Hablemos de neutralidad (10)

10. El Estado laico y algunas conclusiones

Mientras que el laicismo se propone eliminar la religión, por lo menos del ámbito público, un Estado laico es aquel que reconoce que no es de su competencia imponer ni suprimir lo religioso. Cuando el Estado usa su poder para oficializar una religión y la privilegia de modo que de hecho causa discriminación contra quienes tienen otra creencia en realidad no está sirviendo a la religión. Esta es una tentación casi invencible para el Estado confesional, como se sabe.

Por otra parte, cuando el Estado usa su poder para hacer retroceder la religión en el ámbito público, ya no es laico sino laicista. De modo que el Estado laico es algo así como el intermedio entre el laicista y el confesional.

Estas reflexiones dejan ver lo complejo de unas relaciones que, por un parte son inevitables, porque Estado e Iglesia están interesados en las mismas personas, y por otra parte son extraordinariamente dinámicas. Mientras que en teoría el mejor Estado sería el confesional con un gobierno sabio, humilde y piadoso, en la práctica puede ser preferible apostar por un Estado laico, entendiendo este ser “laico” del modo aquí expuesto. Los creyentes harán bien en moverse en la línea que va de lo laico a lo confesional, pero tendrán que buscar caminos para hacerse oír y para actuar cuando el Estado pretende moverse entre lo laicista y lo llamado religiosamente neutro. Ese es el resumen.

Con una nota adicional: nunca deberíamos olvidar el criterio que da Santo Tomás sobre las discusiones: es preciso encontrar el terreno común. Usualmente lo más práctico cuando los interlocutores propenden por el Estado laico, laicista, confesional o religiosamente neutro, lo mejor es entrar en la lógica de quien nos habla. Un par de ejemplos.

Para mostrar la irracionalidad de la supuesta neutralidad reinante, no hay como comparar la actitud ante las religiones, o ante una religión y otro sector de la población. Es relativamente frecuente ver que se ridiculiza la figura de Cristo en la televisión o el arte. Hay ya decenas de parodias estúpidas del cuadro de la Última Cena, por mencionar un punto. ¿Qué pasaría si se tomara el matrimonio de Mahoma con la viuda y se quisiera hacer una comedia de ello? Nadie lo hace; nadie se atreve. ¿Por qué?
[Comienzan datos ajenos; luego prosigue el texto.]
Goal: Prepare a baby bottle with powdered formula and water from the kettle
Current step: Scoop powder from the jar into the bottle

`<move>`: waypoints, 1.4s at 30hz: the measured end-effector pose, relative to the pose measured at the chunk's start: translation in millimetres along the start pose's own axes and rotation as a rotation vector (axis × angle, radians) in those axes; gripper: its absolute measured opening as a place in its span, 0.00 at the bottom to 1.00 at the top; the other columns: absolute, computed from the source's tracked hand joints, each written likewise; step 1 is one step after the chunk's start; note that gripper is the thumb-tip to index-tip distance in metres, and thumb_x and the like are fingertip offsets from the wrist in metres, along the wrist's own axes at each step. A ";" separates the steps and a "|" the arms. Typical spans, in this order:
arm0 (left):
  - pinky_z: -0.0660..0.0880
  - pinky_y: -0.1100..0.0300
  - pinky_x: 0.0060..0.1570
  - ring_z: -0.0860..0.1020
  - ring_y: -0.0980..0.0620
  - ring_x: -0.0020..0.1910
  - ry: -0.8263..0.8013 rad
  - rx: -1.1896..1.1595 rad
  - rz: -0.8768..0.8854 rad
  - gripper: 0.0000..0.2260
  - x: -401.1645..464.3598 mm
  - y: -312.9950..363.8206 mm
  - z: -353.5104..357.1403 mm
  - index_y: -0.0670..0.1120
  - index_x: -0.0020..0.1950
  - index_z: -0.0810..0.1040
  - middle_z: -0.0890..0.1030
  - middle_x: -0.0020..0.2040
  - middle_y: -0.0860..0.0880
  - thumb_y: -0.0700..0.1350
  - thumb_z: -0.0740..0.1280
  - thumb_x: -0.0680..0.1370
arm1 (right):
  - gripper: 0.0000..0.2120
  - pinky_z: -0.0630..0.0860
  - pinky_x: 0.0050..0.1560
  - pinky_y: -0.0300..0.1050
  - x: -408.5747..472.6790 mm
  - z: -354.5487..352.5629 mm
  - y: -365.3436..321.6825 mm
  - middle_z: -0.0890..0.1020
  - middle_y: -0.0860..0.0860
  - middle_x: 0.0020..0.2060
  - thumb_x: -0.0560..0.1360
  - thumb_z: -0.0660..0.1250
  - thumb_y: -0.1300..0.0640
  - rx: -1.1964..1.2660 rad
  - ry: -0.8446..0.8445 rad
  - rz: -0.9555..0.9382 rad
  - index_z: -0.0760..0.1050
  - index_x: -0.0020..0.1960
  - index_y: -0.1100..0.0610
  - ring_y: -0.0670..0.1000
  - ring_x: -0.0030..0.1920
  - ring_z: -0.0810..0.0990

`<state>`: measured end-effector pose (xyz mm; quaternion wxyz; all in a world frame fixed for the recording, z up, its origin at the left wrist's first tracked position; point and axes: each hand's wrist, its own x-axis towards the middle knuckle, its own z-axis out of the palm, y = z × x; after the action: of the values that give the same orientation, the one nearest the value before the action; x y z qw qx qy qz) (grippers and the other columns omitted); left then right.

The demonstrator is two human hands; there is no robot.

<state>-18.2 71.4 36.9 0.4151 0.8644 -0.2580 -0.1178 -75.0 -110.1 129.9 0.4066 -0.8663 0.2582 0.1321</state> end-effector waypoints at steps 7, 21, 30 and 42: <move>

El diálogo que siga de ahí es interesante y útil.

Otro ejemplo, tomado de lo que decía el representante del Opus Dei en Estados Unidos, con respecto a la película del Código de Da Vinci: en esa película se presenta a la Iglesia como una secta de forajidos obrando de mala fe. ¿Qué pasaría si alguien presentara a Sony-Columbia Pictures como un grupo mafioso sin ningún escrúpulo? De nuevo, el diálogo que se siga será provechoso.

Lo más importante no es la conquista de poder, sino la conversión de más y más personas. Hay cristianos que pueden engañar a otros, e incluso a sí mismos, con la idea de que ganar el poder es el principio para obtener una sociedad justa, decente y piadosa. Jesús no avala ese modo de pensar. La codicia del poder, así se revista de “defensa de los valores” será siempre codicia del poder. La mejor manera de servir a Dios y a los hombres es amando ya, sirviendo ya, orando ya, y haciendo todo eso mientras escrutamos y limpiamos nuestros propios corazones sin cesar porque en ellas tratarán de entrar, con sutileza o descaro, la soberbia, la vanidad, la codicia, la avaricia, y todas las plagas que afligen los corazones humanos.

En el esfuerzo de ser verdaderos y limpios ante el Altísimo, y en el anhelo de servirle con los talentos que él mismo nos da, es posible que alguna vez encontremos que tenemos lo que este mundo llama “poder.” Lo único sensato en esos casos es temer por nosotros mismos, humillarnos y orar más, vigilar mucho el corazón y las propias motivaciones, y tratar de hacer el mayor bien posible con lo que tenemos, oyendo y discerniendo las voces que nos lleguen, con especial atención a las críticas. Otra manera de obrar creo que no sería inspirada por el evangelio de Jesucristo.